We get there and there is none of our names on the pass. And my son crumbles. I? I have smoke coming from my ears. And I fume dragging them from the prison compound, cursing this pile of flesh in my mind. This pile of flesh that I joined myself with all these years and just want to be done with.
My son asks me why his father doesn't love him? What the fuck? Are we serious? This is what I have to face? Yes. Because it was my decision to walk down the aisle and make a life with him. Little did I know just how jacked up this decision was going to prove to be.
I ached. I ached so hard that I wanted to lay down and cease to exist. Not die, just cease to exist. Simply because the pain and angst in my seven year old was somehting so heavy and Ic ouldn't take it from him.
At home, they were distracted. They were reassured they were love through laughter and hugs.
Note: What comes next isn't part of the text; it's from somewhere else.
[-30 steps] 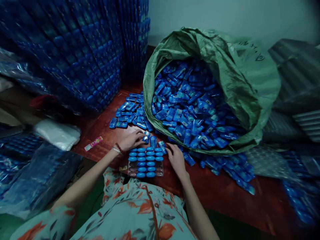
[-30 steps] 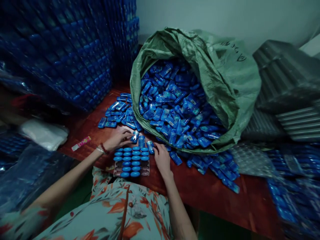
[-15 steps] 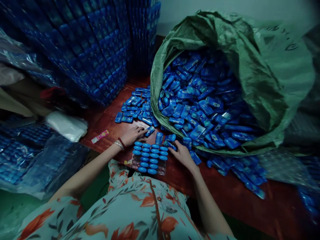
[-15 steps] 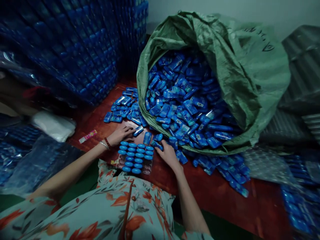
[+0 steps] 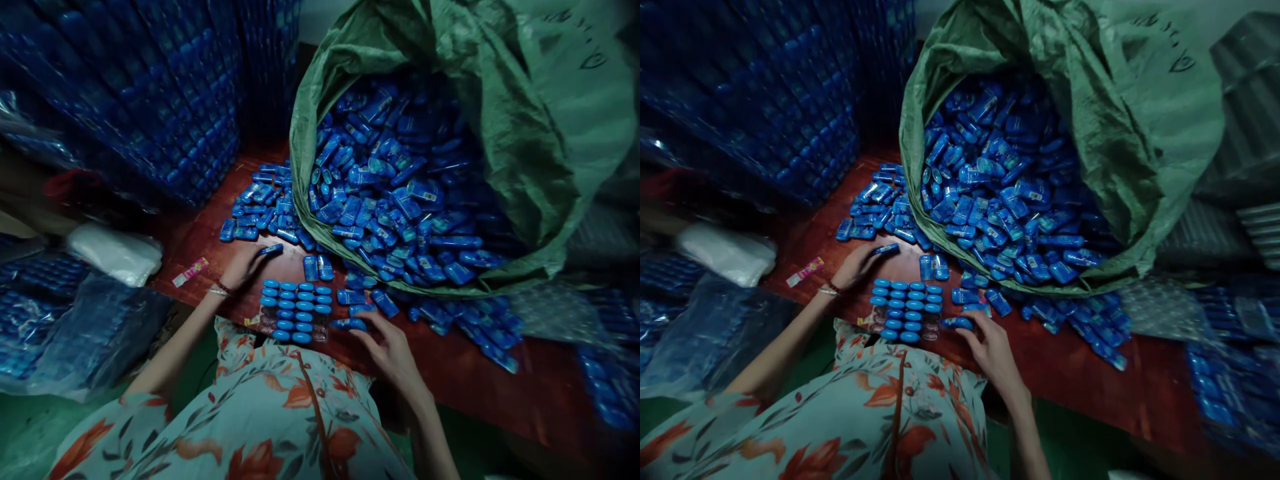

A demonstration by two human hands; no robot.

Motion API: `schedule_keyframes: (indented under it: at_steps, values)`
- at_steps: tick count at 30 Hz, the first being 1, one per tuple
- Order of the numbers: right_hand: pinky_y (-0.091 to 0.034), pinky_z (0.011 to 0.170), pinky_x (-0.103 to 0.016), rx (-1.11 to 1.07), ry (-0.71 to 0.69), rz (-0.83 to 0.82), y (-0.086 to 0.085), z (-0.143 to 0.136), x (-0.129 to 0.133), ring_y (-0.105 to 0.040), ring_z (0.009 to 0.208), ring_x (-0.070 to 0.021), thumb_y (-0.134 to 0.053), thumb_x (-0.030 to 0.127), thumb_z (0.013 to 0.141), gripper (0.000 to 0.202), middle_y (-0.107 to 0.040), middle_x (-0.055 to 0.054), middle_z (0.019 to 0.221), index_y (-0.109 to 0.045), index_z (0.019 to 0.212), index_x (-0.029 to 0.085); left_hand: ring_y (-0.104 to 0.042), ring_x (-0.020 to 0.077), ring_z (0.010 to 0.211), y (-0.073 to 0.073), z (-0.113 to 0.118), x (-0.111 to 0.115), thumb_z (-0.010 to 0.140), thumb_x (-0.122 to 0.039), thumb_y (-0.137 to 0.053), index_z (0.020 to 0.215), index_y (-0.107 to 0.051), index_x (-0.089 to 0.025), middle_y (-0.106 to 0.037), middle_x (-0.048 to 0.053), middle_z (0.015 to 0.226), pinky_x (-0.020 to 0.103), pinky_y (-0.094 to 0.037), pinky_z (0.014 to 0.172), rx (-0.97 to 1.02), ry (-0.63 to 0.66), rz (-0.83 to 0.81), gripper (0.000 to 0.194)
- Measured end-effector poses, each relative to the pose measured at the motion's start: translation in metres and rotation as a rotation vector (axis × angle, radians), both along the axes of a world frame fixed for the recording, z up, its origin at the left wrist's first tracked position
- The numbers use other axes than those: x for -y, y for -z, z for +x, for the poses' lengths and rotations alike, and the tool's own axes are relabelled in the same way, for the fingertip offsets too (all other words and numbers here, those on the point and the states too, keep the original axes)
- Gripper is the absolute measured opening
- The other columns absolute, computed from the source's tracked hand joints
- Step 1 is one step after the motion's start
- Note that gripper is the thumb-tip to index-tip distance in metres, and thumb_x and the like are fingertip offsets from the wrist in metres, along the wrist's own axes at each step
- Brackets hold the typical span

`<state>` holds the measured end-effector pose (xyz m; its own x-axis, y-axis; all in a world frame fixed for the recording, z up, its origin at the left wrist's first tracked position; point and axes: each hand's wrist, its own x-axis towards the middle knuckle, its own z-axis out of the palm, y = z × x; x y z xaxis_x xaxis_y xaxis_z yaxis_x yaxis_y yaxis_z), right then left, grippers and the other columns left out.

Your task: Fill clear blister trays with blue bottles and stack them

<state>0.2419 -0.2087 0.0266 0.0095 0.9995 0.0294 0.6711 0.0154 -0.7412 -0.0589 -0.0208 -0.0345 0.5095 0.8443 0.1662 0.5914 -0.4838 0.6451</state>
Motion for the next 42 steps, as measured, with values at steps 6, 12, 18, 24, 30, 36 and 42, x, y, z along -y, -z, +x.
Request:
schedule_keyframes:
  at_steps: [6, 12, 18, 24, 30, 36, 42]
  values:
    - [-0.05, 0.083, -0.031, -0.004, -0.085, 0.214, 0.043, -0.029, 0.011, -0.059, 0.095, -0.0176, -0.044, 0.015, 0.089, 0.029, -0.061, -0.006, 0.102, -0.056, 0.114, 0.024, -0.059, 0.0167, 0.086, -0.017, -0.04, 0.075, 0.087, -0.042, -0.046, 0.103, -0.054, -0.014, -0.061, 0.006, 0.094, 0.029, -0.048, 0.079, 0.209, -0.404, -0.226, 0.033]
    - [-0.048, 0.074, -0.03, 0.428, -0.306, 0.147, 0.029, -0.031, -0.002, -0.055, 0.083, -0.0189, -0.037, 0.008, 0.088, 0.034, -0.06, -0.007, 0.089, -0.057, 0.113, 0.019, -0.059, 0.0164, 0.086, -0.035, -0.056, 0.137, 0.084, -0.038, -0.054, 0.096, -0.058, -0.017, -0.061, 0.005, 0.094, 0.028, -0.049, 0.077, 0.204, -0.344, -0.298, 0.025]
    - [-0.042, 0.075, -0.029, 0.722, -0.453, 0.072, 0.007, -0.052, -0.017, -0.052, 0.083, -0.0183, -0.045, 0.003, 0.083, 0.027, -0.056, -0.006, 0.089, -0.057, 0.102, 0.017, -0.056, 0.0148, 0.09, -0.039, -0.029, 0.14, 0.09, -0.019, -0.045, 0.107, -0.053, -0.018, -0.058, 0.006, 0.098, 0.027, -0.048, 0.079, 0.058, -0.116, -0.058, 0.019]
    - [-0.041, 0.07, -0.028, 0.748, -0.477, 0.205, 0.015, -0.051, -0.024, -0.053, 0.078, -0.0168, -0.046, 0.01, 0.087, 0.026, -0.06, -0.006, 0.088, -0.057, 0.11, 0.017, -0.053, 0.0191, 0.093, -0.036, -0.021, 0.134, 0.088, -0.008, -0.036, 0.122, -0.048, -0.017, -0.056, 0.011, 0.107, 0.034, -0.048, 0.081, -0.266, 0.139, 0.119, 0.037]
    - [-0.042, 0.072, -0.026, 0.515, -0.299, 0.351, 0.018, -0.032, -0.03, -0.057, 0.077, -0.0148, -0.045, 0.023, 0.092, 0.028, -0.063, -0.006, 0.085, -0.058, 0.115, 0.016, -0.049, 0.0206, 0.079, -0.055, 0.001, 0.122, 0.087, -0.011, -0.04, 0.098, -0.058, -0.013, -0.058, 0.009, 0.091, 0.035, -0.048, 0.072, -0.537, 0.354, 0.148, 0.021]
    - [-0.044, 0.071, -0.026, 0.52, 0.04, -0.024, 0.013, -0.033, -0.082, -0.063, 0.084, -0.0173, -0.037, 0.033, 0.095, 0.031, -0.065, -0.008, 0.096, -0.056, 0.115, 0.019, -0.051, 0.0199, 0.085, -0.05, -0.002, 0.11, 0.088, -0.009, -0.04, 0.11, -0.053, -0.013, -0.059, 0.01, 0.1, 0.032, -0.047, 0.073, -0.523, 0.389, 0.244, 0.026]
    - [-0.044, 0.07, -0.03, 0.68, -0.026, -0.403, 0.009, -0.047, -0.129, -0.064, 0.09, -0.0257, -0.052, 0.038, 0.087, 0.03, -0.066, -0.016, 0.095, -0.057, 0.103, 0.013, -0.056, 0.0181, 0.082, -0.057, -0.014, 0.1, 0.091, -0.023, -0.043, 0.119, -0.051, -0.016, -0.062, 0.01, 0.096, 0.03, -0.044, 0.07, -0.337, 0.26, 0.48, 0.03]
And then a talk that let them know that they are indeed wonderful little people and in a round about way, their dad is a jackass.
I don't care what pain is between us, I don't care how much I wish I could cut his existence out of my life. I am mindful of his part in my kids' being here. I am mindful that a relationship and bond was developed with them and I am responsible for protecting them. Protecting them from his bullshit. This new presence in their life hasn't come to replace or supplant their father. But he is simply there and it is more than I can ask.
He takes them as his own and doesn't blink about it at all. And for that words cannot express...There aren't enough words, there aren't enough ways to say how I feel about this or the way it warms me up inside. The way that you can trust someone with physical pieces of you, it floors me.
My son is an amazing kid, and right now we are in a phase of hard to communicate. My temper fuse is short and some days I am just not feeling up to the task of taking him in hand. I don't want him to ever think he's losing his mama too. I am here and I love him. And we curl up at night reading and talking about life. Despite all of this going on, he has made excellent grades and strides on his report card. And with major exams coming up, I await to see how he is going to manage.
I am so proud of him and often don't tell him because I am often yelling at him because we are at each other's throats. And this is something I vow to work on.